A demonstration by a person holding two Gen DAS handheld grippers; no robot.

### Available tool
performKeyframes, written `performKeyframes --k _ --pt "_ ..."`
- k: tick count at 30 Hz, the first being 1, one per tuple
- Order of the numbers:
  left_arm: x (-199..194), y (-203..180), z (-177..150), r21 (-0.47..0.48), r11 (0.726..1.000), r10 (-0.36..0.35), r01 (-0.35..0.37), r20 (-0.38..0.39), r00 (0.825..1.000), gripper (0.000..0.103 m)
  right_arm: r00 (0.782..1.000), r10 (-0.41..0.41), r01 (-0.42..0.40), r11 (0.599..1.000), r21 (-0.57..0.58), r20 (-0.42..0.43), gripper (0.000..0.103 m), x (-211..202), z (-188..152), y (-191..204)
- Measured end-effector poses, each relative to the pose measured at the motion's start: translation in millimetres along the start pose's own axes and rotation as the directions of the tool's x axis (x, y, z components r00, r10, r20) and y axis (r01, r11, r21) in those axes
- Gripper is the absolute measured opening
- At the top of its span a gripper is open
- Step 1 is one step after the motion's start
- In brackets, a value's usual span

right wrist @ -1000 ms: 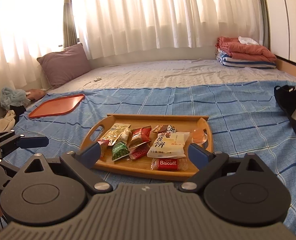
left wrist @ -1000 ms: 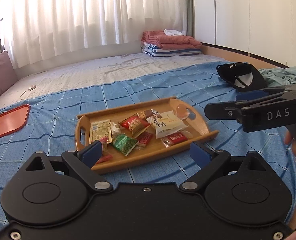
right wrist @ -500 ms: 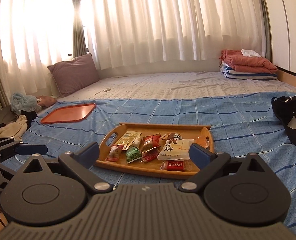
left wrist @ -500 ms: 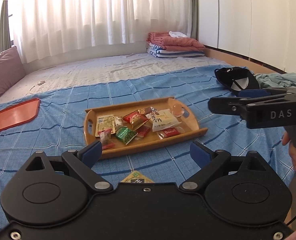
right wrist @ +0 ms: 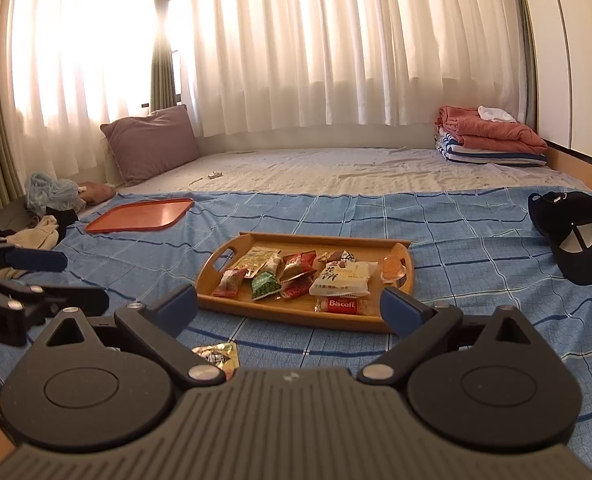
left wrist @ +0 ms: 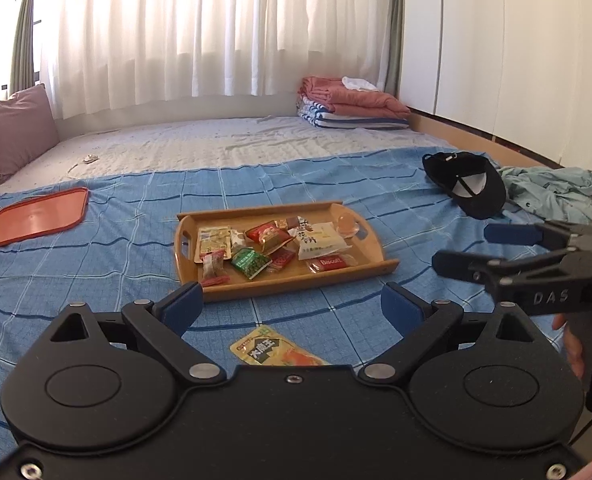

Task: Organize snacks
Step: 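Move both tools back to the yellow packet and red bar, then grasp the red chocolate bar with the right gripper while the left grasps the yellow packet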

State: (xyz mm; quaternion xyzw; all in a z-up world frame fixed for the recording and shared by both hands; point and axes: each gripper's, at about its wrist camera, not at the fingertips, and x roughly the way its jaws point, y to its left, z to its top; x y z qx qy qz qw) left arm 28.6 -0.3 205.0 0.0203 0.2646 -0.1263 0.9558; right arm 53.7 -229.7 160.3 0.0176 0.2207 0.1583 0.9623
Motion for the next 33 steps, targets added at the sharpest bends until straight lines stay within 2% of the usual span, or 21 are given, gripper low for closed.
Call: performKeyframes --k 4,10,16,21,24,28,33 --pt "3 -2 -12 0.014 1.0 0.019 -0.019 -0.003 1.0 0.096 1.0 -0.014 0.014 0.999 -0.04 -0.004 0.101 -3 -16 8" --pt "28 -2 -48 0.035 0.998 0.047 -0.046 -0.039 0.998 0.096 1.0 -0.014 0.015 0.997 -0.073 0.006 0.101 -4 -51 24" --pt "53 7 -72 -0.01 0.999 0.041 -0.042 -0.067 0.997 0.096 1.0 -0.023 0.023 0.991 -0.129 -0.002 0.101 3 -87 39" --pt "79 14 -82 -0.047 0.998 0.033 -0.038 -0.111 0.993 0.096 0.999 -0.023 0.027 0.986 -0.163 0.026 0.1 6 -114 48" --pt "94 16 -86 -0.051 0.996 0.062 -0.068 -0.12 0.991 0.096 0.999 -0.02 0.026 0.981 -0.193 0.029 0.099 12 -126 56" --pt "117 21 -88 -0.079 0.993 0.079 -0.091 -0.15 0.986 0.096 1.0 0.0 0.004 0.978 -0.207 0.018 0.094 23 -141 65" --pt "137 33 -86 -0.148 0.982 0.089 -0.115 -0.174 0.981 0.096 0.998 0.042 -0.052 0.982 -0.179 -0.056 0.077 45 -155 78"
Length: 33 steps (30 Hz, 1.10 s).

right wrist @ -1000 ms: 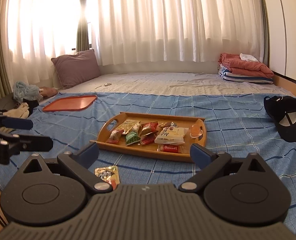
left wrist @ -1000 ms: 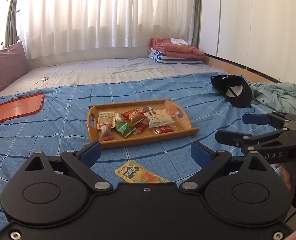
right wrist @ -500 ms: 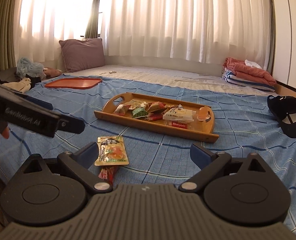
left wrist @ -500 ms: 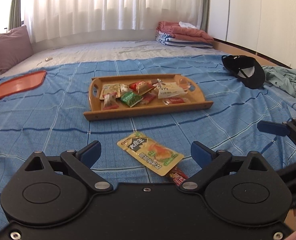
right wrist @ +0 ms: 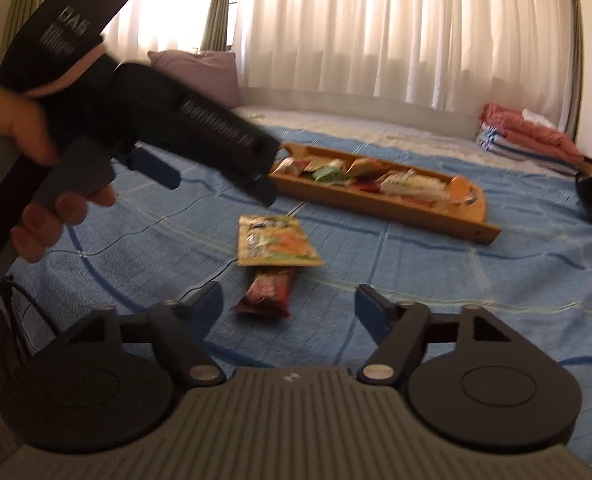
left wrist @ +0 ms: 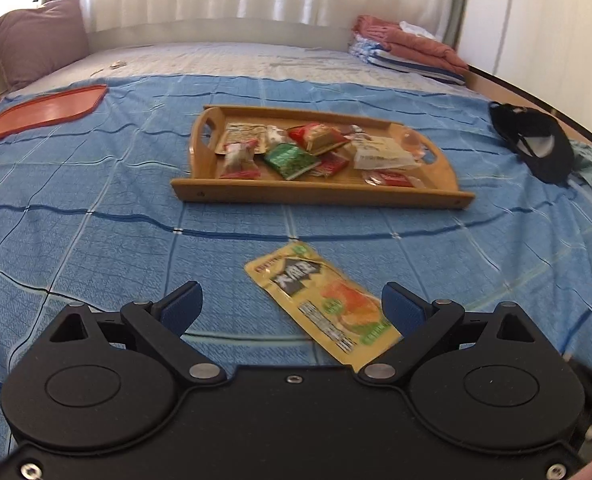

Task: Organize snacks
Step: 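Grasp the red chocolate bar with the right gripper while the left grasps the yellow packet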

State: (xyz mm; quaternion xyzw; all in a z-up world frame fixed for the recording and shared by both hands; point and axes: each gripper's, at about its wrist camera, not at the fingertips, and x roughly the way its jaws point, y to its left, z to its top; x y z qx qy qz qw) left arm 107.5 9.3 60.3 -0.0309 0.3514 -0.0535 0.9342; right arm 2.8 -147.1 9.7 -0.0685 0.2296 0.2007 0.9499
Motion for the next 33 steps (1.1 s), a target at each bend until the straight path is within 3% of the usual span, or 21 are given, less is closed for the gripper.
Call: performKeyframes --k 4,7,10,15,22,27,28,29,31,33 --pt "11 8 3 -0.04 0.999 0.023 -0.023 -0.013 1.0 0.096 0.999 0.022 -0.021 0.999 0.035 -0.025 0.067 19 -3 6" --pt "19 13 6 -0.074 0.997 0.016 -0.018 -0.027 0.999 0.096 0.997 0.049 -0.046 0.998 0.051 -0.053 0.04 29 -3 9" --pt "25 10 7 -0.079 0.997 0.015 -0.017 -0.03 0.999 0.096 0.998 0.035 -0.033 0.998 0.052 -0.044 0.04 25 -3 7" --pt "36 -4 7 -0.087 0.995 0.039 -0.04 -0.017 0.999 0.096 0.997 -0.072 0.074 0.995 0.067 -0.034 0.041 6 -8 -1" --pt "58 -29 6 -0.129 0.992 0.003 -0.009 -0.051 0.999 0.096 0.971 -0.234 0.236 0.969 0.069 -0.042 0.042 -16 -21 -20" --pt "79 -47 4 -0.115 0.989 0.08 -0.09 -0.086 0.993 0.096 0.96 -0.278 0.281 0.955 0.093 -0.044 0.042 -22 -25 -32" --pt "82 -50 3 -0.107 0.988 0.101 -0.111 -0.089 0.991 0.096 0.959 -0.282 0.284 0.954 0.098 -0.039 0.047 -22 -26 -34" --pt "84 -51 2 -0.099 0.987 0.119 -0.128 -0.092 0.989 0.094 0.958 -0.284 0.286 0.953 0.101 -0.037 0.054 -23 -26 -35" --pt "86 -54 0 -0.085 0.983 0.156 -0.163 -0.089 0.984 0.084 0.958 -0.286 0.288 0.952 0.103 -0.029 0.059 -24 -27 -36" --pt "86 -55 -2 -0.048 0.982 0.177 -0.181 -0.07 0.982 0.069 0.958 -0.286 0.287 0.952 0.106 -0.022 0.065 -24 -26 -37"
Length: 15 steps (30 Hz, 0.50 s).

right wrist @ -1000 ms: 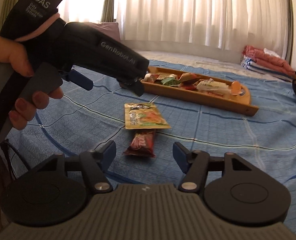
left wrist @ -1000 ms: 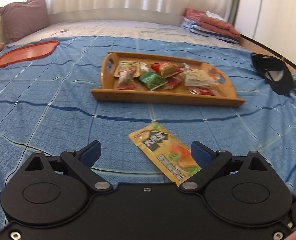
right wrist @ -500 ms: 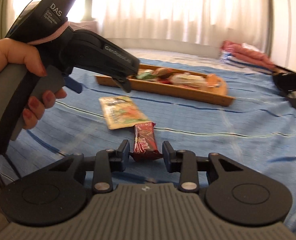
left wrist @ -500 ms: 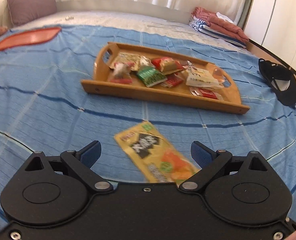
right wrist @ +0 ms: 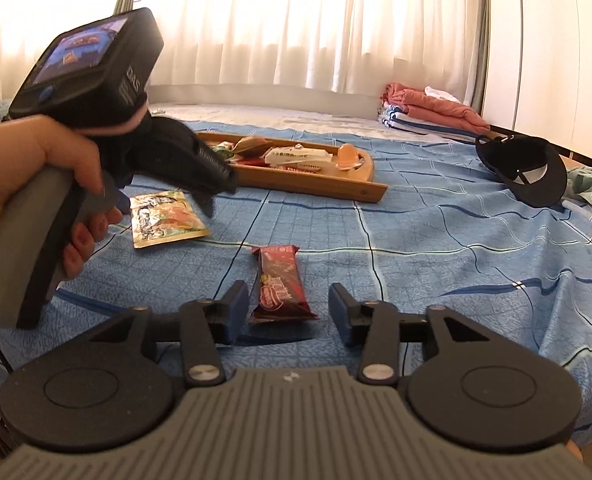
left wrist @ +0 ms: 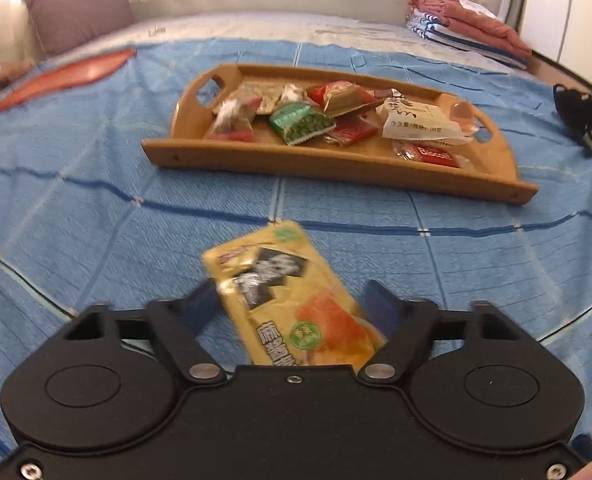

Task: Organize snacks
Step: 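Grasp the red chocolate bar with the right gripper while the left grasps the yellow packet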

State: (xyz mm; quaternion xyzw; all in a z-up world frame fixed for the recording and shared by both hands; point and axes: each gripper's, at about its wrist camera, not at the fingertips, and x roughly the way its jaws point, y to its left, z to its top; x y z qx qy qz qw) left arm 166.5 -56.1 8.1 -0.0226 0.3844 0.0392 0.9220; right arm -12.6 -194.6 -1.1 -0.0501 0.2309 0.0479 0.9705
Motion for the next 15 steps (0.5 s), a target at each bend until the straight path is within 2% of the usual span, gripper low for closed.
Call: performKeyframes --k 2,6,10,15 --pt "-2 1 -1 0.026 1.0 -0.017 0.016 0.003 1.0 0.065 1.0 0.007 -0.007 1.0 0.004 0.004 0.071 1 1 0" --pt "-11 9 -5 0.06 0.997 -0.058 0.058 -0.003 0.998 0.062 1.0 0.015 -0.015 1.0 0.0 0.005 0.073 4 2 3" --pt "-24 17 -12 0.09 0.99 -0.112 0.112 -0.003 0.994 0.062 1.0 0.016 -0.016 1.0 0.006 0.006 0.075 9 3 5" --pt "-35 27 -22 0.142 0.969 -0.199 0.201 -0.029 0.98 0.064 1.0 0.008 -0.008 1.0 0.021 0.021 0.081 13 6 2"
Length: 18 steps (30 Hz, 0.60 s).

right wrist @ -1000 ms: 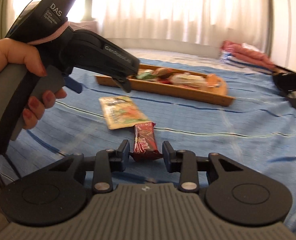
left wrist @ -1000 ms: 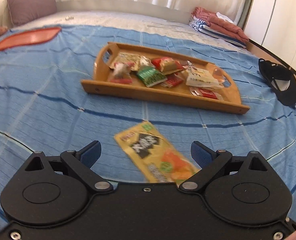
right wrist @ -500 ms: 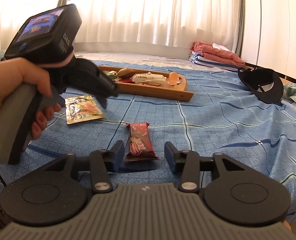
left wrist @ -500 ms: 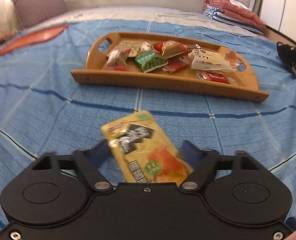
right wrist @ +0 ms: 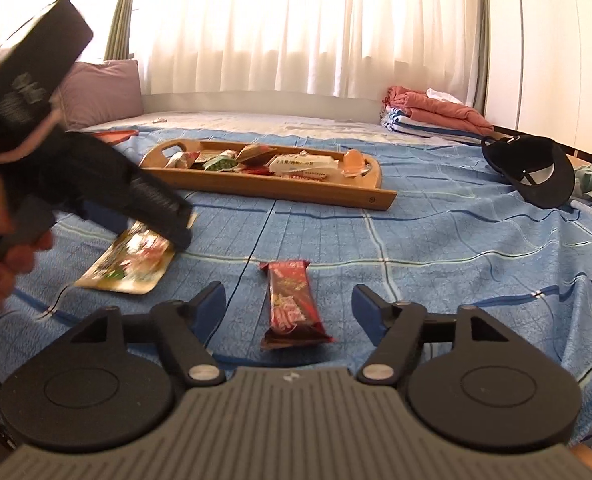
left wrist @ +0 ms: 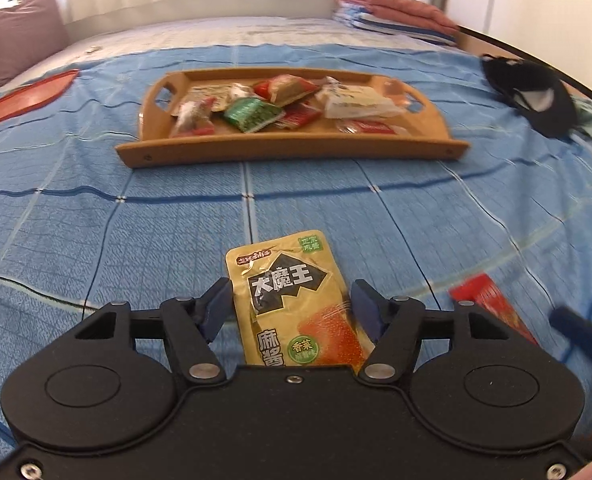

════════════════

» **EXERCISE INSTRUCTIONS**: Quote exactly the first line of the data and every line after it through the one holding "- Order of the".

» **RESPONSE**:
A demonstration by a person holding two Gen DAS handheld grippers; no robot.

### Available tool
performKeyframes, written `performKeyframes --k _ --pt "_ ..."`
- k: tick count at 30 Hz, the first being 1, one per tuple
- Order of the numbers:

That concludes the answer to this exercise.